Effects of lamellar α orientation on the mechanical behavior of Ti–6Al–4V alloy manufactured by electron beam directed energy deposition

Abstract

Crystallographic texture of alloy can trigger anisotropic properties, which have been studied extensively. However, the effect of spatial orientation of grains on the mechanical properties, especially for additive manufactured metals with lamellar morphology has remained elusive. Herein, this work theoretically calculated the spatial and crystallographic orientations of α lath from the <100>β//Z-axis (build direction) fiber texture, and investigate the relationship between the orientations of α lath and the deformation behaviors and mechanical properties of the Ti–6Al–4V alloy built via electron beam directed energy deposition (EB DED).

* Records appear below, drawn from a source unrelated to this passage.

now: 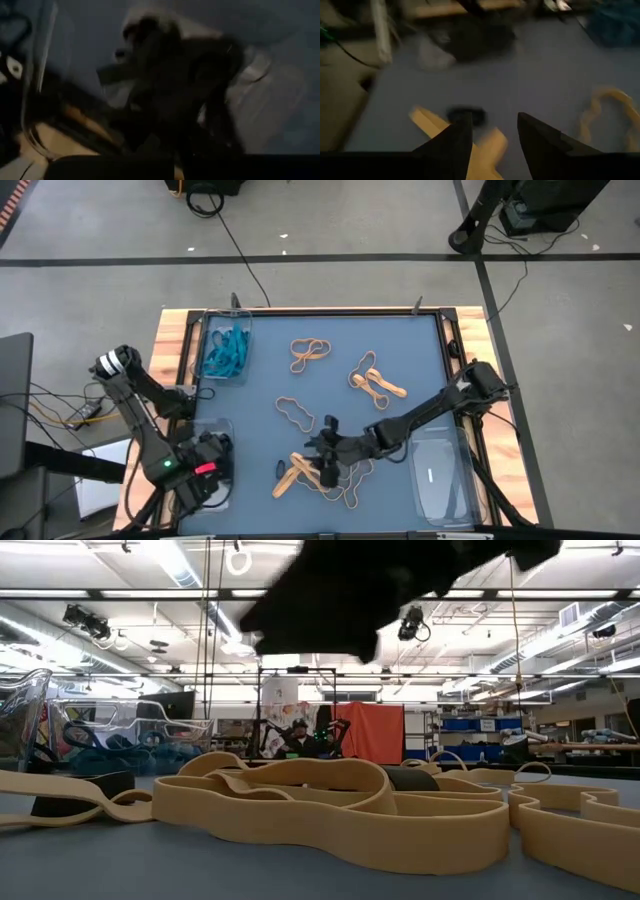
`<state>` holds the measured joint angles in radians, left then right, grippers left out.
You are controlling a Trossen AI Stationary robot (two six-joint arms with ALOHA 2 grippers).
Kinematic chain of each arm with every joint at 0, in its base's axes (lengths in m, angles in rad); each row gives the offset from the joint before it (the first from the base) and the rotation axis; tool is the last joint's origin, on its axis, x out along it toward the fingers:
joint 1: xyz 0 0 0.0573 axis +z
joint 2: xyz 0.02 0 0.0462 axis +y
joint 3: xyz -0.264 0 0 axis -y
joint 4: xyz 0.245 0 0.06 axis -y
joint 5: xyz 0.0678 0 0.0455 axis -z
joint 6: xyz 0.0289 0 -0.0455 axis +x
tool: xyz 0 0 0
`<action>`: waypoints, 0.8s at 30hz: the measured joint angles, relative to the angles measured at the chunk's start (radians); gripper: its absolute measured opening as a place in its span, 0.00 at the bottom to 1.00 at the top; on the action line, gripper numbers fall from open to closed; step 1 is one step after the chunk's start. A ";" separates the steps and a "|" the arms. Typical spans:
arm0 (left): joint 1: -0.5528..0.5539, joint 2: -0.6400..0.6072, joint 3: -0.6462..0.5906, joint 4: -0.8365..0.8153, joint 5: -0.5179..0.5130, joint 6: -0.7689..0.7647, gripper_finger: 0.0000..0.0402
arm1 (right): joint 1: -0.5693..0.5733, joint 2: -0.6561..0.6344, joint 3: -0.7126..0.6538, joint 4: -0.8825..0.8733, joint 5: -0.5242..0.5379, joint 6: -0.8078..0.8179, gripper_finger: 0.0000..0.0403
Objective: Sort rubber bands into baskets
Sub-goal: Put the black rubber band into the bottom left transparent bin
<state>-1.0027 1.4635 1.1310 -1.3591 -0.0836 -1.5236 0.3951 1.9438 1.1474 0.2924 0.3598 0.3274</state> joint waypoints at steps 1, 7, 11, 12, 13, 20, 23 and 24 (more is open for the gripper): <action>0.000 0.000 -0.020 0.011 0.031 0.003 0.02 | -0.006 0.010 -0.006 0.050 -0.030 -0.015 0.42; 0.001 -0.004 -0.116 0.025 0.103 0.086 0.08 | -0.052 0.134 0.075 0.127 -0.171 -0.102 0.46; 0.001 -0.012 -0.122 0.036 0.116 0.105 0.22 | -0.067 0.212 0.166 0.126 -0.206 -0.189 0.53; 0.001 -0.014 -0.122 0.033 0.115 0.105 0.26 | -0.069 0.226 0.183 0.116 -0.207 -0.209 0.55; 0.001 -0.016 -0.121 0.023 0.120 0.105 0.31 | -0.071 0.243 0.205 0.105 -0.208 -0.225 0.57; 0.020 -0.017 -0.112 -0.230 0.270 0.053 0.58 | -0.085 0.354 0.314 0.004 -0.328 -0.245 0.66; 0.020 -0.038 -0.106 -0.166 0.300 0.053 0.62 | -0.088 0.371 0.344 -0.046 -0.335 -0.253 0.66; 0.017 -0.046 -0.096 -0.163 0.273 0.052 0.62 | -0.091 0.377 0.355 -0.039 -0.334 -0.253 0.66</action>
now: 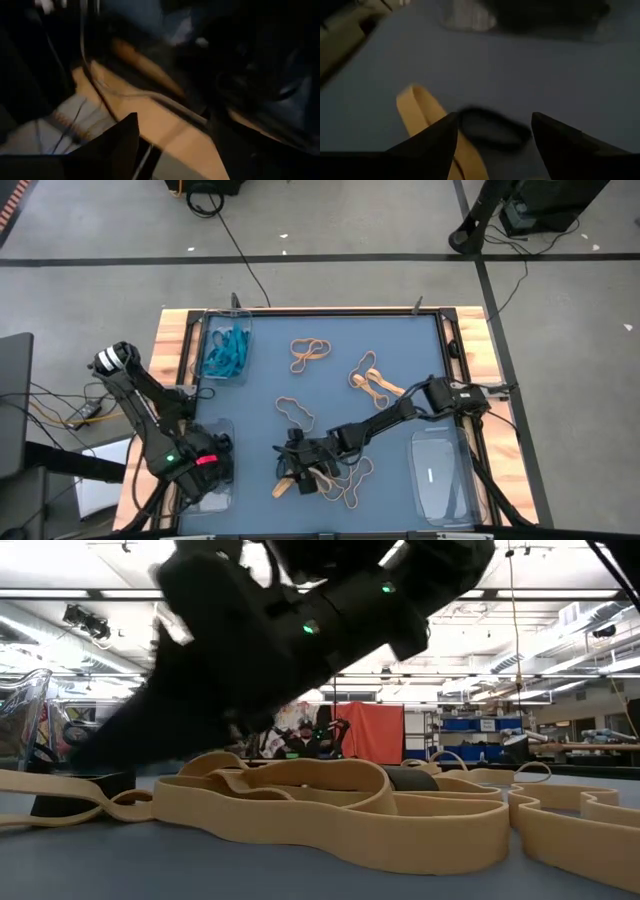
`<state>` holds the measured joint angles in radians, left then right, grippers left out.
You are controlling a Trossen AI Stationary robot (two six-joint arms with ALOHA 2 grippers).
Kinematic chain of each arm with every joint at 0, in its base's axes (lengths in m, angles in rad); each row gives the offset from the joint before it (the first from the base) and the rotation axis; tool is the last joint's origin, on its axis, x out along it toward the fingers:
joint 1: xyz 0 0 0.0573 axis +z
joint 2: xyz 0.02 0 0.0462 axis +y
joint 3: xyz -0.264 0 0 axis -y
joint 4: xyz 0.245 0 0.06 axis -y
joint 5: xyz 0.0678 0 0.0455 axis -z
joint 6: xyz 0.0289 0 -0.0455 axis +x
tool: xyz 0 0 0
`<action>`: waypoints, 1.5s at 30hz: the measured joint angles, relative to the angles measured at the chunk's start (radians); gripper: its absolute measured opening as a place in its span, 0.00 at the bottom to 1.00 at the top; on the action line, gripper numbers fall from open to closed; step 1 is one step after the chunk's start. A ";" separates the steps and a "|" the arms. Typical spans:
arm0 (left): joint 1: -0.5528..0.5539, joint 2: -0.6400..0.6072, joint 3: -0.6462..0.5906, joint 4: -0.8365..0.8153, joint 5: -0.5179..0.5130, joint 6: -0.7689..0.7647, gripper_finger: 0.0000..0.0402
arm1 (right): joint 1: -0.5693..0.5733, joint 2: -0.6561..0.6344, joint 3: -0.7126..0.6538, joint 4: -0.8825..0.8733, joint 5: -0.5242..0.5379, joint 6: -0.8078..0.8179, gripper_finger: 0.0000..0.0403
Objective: Sort rubber bands into baskets
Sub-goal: Put the black rubber band into the bottom left transparent bin
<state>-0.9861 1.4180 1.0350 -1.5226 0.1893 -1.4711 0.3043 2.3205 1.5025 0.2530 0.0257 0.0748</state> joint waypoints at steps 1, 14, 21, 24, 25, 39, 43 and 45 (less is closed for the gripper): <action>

Deformation features display the prismatic slip system of α lath that exists a smaller angle to the broad face of α lath showing a lower effective critical resolved shear stress (CRSS). This is because this prismatic slip system has a greater slip range when compares with other slip systems. Such deformation features, combined with the spatial orientation distribution characteristic of α lath that is induced by the <100>β//Z-axis fiber texture, lead to strongly tensile anisotropy, specifically, the samples oriented 45° and 67.5° angles to z-axis present greater strengths but lower ductility, whereas the sample in the z-axis direction generally displays a minimum strength but a superb ductility. This finding is vital for providing an important theoretical basis for optimizing the consistency of mechanical properties of the additive manufactured α+β dual phase titanium alloy.